* THE TASK
Search the data for the string "toaster", and report each line where it is found.

Data extracted from a collection
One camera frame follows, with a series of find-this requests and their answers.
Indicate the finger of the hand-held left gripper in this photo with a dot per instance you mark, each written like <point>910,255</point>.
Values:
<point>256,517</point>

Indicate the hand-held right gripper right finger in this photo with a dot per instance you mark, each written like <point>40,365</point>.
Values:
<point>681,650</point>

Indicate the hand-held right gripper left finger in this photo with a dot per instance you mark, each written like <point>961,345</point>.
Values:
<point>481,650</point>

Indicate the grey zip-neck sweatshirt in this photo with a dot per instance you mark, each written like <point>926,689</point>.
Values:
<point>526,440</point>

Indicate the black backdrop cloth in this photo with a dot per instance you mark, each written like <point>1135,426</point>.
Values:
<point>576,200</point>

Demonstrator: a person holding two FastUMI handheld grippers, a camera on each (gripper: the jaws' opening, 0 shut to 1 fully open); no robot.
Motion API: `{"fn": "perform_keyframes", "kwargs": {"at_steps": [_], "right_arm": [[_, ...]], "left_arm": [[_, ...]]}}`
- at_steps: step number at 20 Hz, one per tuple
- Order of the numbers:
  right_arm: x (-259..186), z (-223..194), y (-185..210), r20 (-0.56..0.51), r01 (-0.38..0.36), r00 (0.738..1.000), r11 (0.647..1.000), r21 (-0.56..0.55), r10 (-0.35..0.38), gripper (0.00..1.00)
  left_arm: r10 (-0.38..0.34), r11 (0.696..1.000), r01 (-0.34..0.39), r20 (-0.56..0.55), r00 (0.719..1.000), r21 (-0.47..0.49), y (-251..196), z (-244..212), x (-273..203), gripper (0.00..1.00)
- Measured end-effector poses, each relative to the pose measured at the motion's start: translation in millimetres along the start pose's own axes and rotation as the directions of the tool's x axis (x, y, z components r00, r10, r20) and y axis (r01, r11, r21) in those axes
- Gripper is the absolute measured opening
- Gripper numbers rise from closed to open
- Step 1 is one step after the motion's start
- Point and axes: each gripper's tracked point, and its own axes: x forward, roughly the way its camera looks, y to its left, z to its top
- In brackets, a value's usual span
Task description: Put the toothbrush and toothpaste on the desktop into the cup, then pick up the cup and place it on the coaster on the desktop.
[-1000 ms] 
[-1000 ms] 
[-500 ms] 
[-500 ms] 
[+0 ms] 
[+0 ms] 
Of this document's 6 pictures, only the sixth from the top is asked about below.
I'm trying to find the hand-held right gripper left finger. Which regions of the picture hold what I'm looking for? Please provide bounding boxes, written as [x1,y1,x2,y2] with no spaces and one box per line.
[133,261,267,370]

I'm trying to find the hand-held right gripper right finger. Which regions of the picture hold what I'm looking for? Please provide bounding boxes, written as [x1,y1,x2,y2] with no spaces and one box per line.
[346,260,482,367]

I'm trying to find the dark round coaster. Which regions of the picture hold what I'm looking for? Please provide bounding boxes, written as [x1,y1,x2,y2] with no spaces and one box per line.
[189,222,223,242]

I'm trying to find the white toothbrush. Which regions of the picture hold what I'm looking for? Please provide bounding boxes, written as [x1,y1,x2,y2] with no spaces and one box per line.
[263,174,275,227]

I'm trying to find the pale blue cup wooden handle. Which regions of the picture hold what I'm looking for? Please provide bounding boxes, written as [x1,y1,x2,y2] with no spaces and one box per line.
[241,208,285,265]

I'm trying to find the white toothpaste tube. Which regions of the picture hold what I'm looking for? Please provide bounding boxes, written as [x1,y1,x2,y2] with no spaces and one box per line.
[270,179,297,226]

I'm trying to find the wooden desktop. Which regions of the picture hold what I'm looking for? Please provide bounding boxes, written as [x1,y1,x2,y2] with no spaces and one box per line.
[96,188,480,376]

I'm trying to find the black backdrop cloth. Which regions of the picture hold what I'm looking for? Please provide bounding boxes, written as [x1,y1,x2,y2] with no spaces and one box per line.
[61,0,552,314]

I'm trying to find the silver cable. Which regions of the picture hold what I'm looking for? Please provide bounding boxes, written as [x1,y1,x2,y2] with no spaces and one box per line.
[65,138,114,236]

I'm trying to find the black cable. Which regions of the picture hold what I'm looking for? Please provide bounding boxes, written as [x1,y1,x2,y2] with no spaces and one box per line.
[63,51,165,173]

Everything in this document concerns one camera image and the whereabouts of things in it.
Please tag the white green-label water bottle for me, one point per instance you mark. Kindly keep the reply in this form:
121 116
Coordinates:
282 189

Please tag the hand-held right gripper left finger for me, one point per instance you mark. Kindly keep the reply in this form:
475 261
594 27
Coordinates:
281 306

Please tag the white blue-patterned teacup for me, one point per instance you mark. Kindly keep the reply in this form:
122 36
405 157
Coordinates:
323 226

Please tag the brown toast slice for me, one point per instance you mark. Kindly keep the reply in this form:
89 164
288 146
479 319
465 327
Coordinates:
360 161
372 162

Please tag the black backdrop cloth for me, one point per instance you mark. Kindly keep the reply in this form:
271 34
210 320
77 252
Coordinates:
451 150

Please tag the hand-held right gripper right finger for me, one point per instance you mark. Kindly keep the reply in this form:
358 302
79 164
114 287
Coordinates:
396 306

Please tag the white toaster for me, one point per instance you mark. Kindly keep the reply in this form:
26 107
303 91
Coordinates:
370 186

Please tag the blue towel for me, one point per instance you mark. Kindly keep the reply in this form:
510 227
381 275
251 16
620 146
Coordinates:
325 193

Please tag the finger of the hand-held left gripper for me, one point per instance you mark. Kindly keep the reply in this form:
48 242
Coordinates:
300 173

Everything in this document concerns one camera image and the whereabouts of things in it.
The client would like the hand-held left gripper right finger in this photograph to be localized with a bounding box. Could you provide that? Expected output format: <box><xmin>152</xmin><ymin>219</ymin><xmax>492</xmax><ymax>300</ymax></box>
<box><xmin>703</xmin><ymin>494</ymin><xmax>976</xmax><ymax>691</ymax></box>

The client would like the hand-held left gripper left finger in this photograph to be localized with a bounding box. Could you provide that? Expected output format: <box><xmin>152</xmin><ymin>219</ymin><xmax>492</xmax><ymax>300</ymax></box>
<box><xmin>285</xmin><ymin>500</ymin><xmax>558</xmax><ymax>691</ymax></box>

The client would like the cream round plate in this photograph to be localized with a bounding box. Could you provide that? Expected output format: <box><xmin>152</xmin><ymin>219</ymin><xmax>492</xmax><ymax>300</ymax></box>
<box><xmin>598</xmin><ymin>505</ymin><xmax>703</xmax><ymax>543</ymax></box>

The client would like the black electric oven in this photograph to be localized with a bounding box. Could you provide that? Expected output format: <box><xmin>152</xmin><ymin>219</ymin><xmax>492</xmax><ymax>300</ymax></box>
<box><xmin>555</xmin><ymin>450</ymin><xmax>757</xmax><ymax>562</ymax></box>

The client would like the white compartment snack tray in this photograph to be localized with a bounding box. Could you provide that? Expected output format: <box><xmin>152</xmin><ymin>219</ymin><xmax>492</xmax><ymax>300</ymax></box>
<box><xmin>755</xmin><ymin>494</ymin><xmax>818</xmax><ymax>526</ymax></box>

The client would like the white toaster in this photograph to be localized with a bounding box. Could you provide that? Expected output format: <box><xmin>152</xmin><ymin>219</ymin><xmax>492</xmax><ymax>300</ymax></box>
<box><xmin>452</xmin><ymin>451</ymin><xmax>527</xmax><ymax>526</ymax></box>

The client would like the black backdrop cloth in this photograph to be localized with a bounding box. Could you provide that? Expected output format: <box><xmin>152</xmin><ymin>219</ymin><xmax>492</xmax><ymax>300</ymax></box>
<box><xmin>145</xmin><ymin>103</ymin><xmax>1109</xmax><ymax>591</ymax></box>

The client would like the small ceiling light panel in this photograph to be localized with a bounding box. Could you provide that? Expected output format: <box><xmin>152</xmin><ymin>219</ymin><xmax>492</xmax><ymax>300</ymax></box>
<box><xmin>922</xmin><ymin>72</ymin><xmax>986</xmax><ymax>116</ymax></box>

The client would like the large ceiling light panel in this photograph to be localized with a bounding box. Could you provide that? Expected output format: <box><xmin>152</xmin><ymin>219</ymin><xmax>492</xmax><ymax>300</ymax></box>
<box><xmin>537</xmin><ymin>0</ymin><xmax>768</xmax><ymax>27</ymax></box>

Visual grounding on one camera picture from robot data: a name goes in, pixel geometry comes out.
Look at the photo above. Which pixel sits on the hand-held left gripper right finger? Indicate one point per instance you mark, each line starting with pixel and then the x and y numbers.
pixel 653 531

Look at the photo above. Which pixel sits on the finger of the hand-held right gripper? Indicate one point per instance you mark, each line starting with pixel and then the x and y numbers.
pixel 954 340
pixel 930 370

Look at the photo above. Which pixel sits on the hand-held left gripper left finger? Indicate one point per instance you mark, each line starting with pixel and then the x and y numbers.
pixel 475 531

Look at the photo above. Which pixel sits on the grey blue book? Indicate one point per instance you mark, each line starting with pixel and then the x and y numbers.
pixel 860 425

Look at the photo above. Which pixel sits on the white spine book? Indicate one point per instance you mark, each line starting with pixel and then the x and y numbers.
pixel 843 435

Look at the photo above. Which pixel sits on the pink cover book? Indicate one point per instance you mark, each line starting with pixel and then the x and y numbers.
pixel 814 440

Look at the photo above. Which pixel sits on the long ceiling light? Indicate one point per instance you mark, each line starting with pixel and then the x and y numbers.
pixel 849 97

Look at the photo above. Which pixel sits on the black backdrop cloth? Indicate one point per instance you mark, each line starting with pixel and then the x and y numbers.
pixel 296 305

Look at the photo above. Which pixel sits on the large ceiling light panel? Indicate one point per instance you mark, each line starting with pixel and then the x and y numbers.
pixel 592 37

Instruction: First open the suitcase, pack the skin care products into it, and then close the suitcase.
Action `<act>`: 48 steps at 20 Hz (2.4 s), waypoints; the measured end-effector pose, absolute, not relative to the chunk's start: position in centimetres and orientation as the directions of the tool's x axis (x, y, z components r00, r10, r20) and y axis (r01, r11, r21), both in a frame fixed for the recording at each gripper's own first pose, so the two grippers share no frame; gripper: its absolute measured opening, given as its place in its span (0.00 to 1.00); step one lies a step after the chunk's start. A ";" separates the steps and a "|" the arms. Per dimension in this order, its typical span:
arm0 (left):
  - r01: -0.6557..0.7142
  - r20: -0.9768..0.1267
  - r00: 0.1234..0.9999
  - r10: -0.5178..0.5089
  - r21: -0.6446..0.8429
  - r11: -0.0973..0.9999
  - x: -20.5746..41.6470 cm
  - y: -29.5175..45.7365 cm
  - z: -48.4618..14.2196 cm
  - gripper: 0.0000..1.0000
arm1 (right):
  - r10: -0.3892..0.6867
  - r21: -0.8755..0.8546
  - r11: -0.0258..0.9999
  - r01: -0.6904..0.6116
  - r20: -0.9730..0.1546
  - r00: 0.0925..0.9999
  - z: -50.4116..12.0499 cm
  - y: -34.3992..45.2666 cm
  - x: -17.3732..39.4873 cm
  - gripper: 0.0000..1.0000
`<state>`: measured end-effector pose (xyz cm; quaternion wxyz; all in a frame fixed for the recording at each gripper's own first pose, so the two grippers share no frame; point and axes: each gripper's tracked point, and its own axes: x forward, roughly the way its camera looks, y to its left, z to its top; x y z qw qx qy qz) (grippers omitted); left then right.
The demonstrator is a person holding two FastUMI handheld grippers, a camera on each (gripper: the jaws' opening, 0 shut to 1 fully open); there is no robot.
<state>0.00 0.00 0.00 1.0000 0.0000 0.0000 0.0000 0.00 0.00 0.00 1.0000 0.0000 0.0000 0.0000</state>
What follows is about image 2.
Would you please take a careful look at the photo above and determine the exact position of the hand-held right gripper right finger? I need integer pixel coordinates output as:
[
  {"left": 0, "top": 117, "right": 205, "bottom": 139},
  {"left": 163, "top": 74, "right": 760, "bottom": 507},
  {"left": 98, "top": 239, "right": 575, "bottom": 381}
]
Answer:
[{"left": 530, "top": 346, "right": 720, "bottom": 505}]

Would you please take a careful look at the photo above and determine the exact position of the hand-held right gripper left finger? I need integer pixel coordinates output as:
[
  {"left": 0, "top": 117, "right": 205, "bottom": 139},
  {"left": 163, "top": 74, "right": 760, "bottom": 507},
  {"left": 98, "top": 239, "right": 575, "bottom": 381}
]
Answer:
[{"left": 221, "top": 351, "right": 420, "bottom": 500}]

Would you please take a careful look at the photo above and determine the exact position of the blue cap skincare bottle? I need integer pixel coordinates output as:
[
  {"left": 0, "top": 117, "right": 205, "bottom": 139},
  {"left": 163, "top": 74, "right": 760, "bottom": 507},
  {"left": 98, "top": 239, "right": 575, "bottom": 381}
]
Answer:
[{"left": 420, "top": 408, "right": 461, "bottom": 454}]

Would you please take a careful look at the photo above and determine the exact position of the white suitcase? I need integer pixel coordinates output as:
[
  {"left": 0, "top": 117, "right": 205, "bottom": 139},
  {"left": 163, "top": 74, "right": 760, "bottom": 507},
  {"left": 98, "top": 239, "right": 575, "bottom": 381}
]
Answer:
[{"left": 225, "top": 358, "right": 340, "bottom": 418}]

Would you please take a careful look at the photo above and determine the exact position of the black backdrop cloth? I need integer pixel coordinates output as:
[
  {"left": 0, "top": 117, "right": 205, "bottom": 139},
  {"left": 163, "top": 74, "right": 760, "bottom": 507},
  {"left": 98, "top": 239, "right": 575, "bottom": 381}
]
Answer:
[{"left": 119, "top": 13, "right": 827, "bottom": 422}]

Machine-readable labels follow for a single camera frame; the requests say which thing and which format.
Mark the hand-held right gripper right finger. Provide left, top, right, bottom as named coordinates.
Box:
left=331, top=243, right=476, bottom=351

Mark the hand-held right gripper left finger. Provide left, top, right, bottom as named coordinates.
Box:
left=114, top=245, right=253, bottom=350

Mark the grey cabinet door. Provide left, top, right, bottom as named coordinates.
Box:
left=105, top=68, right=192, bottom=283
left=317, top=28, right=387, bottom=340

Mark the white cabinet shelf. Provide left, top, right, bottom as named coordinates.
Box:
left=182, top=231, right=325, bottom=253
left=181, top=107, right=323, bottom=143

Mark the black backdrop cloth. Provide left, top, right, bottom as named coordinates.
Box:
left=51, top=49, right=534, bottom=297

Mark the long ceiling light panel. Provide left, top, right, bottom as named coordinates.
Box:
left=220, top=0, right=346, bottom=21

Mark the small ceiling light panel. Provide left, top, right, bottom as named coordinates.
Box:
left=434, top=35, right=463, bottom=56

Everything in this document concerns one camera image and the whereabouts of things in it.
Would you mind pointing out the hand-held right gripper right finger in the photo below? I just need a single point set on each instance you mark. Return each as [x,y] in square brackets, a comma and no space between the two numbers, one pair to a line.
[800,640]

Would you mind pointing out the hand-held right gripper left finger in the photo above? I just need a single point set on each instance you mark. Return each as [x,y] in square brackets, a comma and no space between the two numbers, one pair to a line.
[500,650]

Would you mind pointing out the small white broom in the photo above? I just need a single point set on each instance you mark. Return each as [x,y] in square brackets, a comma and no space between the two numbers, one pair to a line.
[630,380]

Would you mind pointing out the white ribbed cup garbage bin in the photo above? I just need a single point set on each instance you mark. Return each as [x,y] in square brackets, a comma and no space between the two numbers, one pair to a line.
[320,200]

* FINAL ANSWER
Please tag the white toaster for me, one point per instance you mark. Kindly keep the reply in this form:
The client would like the white toaster in this photograph to be localized with a bounding box. Could you provide that? Expected output format: <box><xmin>152</xmin><ymin>219</ymin><xmax>492</xmax><ymax>300</ymax></box>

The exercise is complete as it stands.